In late 2010, NASA announced that a newly studied strain of bacteria from an arsenic-rich California lake could swap arsenic for phosphorus in its DNA, ATP and other biomolecules. It was swiftly criticized for a variety of reasons, primarily because life has never been shown to survive without phosphorus. Felisa Wolfe-Simon, the lead author on that now-infamous study, maintained that the bacteria — called GFAJ-1 — did just that, surviving with arsenic as a phosphorus substitute.

In the following two years, several papers have been published that cast doubt on the original findings. But it was never clear how bacteria would be able to tell the nearly identical molecules apart. Mikael Elias and Alon Wellner of the Weizmann Institute of Science in Israel aimed to figure this out.

They studied periplasmic phosphate-binding proteins, which are involved in the uptake of phosphorus into bacterial cells. They studied an analog of GFAJ-1 in the lab and figured out that it, along with several other bacterial strains, is capable of discerning what is phosphate and what is arsenate, selectively binding to the phosphate. Their PBPs can detect the very tiny — just 4 percent — difference in the thermochemical radius between the two molecules, thanks to reactions imposed on hydrogen bonds in the protein. The full paper explains in more detail here.
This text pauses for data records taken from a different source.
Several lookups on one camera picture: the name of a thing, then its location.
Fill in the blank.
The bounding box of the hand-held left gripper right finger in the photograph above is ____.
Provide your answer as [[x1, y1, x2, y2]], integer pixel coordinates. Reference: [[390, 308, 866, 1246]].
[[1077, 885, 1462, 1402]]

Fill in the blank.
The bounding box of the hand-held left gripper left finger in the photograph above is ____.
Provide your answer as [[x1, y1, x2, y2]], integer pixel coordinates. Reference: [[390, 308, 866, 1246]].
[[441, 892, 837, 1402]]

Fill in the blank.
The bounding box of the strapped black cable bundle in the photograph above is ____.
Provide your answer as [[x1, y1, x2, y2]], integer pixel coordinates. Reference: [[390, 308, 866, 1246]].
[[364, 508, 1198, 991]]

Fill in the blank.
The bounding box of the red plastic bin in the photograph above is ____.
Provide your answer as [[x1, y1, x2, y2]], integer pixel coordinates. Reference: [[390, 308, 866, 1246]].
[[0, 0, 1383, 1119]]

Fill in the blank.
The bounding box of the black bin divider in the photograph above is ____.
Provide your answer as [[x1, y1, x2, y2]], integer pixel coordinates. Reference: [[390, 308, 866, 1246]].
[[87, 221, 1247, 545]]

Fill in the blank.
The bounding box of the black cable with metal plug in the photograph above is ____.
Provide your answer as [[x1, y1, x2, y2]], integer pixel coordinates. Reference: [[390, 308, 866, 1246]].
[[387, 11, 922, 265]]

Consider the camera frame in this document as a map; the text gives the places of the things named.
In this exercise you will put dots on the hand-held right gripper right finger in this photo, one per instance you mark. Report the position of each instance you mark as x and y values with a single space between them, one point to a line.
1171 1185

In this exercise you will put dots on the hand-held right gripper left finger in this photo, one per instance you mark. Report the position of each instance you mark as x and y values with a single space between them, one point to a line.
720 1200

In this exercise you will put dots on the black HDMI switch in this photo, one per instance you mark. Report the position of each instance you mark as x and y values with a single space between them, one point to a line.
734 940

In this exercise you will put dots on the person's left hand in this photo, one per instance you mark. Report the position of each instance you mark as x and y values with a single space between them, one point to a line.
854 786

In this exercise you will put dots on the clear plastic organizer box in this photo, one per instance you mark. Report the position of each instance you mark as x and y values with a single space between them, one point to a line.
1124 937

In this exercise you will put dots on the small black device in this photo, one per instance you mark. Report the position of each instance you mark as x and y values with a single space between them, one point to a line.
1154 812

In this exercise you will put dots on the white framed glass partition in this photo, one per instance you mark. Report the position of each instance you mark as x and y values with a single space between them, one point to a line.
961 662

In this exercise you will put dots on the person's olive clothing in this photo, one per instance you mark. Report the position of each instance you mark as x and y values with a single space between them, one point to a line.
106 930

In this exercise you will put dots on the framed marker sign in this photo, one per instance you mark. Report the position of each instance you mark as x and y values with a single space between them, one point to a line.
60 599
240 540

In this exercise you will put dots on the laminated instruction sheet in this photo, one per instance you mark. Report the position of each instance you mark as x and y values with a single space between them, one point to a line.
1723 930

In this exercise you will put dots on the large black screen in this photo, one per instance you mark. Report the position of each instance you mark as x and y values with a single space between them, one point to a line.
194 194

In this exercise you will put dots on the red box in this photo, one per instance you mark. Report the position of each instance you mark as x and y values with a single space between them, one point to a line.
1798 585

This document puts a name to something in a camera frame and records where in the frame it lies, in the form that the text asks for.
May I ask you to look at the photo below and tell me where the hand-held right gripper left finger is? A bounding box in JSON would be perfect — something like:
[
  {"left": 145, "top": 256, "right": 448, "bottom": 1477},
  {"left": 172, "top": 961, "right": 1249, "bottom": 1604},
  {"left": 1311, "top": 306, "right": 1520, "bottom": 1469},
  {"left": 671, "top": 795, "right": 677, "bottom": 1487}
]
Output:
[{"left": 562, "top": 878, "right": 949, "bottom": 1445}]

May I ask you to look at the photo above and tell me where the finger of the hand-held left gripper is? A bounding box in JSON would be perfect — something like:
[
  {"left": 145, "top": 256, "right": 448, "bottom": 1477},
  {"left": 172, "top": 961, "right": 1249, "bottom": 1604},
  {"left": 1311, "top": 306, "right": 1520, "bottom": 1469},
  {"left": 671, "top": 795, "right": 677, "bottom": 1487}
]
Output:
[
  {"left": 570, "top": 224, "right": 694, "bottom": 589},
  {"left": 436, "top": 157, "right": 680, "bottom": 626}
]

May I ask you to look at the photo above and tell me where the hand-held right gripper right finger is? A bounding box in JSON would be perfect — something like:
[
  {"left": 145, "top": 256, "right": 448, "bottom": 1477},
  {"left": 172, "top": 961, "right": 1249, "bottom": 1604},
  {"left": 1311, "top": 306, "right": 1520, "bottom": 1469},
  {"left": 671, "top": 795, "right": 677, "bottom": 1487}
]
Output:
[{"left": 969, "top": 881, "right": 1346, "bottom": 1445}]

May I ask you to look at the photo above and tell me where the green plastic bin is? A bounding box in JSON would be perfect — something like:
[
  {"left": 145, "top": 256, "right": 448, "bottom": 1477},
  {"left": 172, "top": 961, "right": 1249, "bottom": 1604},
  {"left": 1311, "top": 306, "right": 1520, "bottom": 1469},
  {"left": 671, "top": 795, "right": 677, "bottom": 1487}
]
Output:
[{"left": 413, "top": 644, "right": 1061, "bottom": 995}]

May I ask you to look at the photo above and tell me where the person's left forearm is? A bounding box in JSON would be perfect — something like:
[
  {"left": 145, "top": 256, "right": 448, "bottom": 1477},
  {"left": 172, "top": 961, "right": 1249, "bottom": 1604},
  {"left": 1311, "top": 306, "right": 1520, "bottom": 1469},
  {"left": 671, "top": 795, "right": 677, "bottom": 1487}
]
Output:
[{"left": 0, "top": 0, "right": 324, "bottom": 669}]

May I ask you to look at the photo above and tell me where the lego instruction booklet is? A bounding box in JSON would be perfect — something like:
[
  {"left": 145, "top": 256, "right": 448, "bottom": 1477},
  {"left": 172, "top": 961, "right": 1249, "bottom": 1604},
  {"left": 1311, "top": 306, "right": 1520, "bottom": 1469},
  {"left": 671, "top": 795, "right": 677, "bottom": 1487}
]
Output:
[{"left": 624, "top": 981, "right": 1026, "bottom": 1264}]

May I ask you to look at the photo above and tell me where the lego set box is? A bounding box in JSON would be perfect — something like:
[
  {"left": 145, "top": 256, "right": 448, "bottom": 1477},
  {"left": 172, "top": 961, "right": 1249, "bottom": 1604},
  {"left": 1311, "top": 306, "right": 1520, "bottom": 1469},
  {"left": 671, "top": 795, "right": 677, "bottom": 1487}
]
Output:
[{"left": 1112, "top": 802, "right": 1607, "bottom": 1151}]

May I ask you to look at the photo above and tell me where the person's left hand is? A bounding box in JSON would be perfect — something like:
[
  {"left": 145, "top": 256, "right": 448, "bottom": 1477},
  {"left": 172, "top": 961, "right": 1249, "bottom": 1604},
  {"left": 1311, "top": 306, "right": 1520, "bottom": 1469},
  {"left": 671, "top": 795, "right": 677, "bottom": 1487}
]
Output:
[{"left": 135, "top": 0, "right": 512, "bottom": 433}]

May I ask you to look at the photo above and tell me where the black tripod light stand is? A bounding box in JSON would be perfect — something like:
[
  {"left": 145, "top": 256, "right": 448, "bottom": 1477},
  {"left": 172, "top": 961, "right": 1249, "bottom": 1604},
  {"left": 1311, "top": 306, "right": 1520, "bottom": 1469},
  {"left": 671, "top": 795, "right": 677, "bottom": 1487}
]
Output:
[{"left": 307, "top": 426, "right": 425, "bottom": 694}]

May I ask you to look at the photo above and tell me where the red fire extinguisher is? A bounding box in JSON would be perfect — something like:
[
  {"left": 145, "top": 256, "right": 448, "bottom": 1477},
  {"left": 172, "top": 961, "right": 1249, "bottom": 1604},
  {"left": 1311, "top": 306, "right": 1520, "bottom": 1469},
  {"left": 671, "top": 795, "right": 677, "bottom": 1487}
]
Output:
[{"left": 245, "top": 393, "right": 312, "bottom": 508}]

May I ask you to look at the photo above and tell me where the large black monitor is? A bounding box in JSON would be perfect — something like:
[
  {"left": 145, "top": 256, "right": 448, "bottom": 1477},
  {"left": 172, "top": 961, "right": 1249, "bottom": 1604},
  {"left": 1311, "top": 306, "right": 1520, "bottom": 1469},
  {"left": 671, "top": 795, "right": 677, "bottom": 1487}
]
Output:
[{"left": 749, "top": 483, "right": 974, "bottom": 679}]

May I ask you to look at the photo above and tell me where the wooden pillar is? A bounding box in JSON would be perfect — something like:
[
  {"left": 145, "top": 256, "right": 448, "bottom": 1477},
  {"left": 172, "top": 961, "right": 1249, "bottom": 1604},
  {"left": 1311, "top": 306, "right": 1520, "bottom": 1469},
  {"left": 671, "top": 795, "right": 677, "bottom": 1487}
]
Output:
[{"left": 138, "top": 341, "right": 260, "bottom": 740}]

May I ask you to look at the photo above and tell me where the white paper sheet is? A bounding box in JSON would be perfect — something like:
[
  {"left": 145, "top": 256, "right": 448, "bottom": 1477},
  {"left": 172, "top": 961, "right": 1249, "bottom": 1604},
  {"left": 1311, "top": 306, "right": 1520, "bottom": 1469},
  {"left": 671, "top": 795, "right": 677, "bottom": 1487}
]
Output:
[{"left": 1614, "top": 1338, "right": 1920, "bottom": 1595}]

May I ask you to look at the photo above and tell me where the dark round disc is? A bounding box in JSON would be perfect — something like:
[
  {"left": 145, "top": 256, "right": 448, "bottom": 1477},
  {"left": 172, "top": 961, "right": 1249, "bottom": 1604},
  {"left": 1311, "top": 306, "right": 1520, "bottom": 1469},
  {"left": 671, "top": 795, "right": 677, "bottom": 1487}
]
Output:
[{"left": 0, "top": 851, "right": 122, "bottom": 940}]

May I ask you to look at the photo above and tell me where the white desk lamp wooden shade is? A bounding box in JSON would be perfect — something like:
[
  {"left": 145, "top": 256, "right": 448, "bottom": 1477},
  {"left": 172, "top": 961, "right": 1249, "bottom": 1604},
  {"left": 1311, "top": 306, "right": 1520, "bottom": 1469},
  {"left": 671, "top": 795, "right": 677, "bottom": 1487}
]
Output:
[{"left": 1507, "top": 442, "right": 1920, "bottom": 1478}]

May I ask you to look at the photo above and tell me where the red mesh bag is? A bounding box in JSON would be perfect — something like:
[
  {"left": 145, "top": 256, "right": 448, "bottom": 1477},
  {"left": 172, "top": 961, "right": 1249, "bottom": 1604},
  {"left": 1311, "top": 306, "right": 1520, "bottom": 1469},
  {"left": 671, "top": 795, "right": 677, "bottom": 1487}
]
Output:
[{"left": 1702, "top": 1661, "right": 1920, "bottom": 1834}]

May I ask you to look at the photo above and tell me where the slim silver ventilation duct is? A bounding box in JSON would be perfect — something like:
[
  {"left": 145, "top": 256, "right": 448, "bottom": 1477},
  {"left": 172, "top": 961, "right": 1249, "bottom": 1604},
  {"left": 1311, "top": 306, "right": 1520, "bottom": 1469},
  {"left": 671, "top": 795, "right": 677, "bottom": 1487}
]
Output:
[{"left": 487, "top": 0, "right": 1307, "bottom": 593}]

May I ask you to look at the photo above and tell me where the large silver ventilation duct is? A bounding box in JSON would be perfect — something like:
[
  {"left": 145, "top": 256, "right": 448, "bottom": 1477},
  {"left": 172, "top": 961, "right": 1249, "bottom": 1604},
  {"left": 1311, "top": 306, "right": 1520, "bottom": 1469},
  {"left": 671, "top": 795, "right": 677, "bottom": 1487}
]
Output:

“PBPs therefore seem to have evolved a unique mode of binding that is capable of distinguishing between the highly similar phosphate and arsenate,” the authors write.

It appears that many microbes can do this, but GFAJ-1 can really do it, extracting phosphate at arsenate-to-phosphate ratios that are more than 3,000-fold higher than those observed in Mono Lake, where it was found. This reaction to evolutionary pressure suggests that the subtlest of biochemical changes can make the difference. The authors acknowledge that the origin of this high phosphate selectivity remains unknown.

For her part, Wolfe-Simon said the results represent the type of “careful and interesting studies that aid the community.”

“They have helped us understand molecular level discrimination between arsenate and phosphate in GFAJ-1 and other microbes. We agree, the ecological connection and differences in phylogenetic relationships between the two PBP was quite interesting,” she said in an email to PopSci.

But she said the study, like others before it, still does not address the question raised by her work: that of intracellular arsenate. “We are excited to see these and other studies continuing to answer questions regarding phosphate and arsenate, notably where in the cell the arsenate resides,” she wrote.

The paper appears in an early online edition of Nature.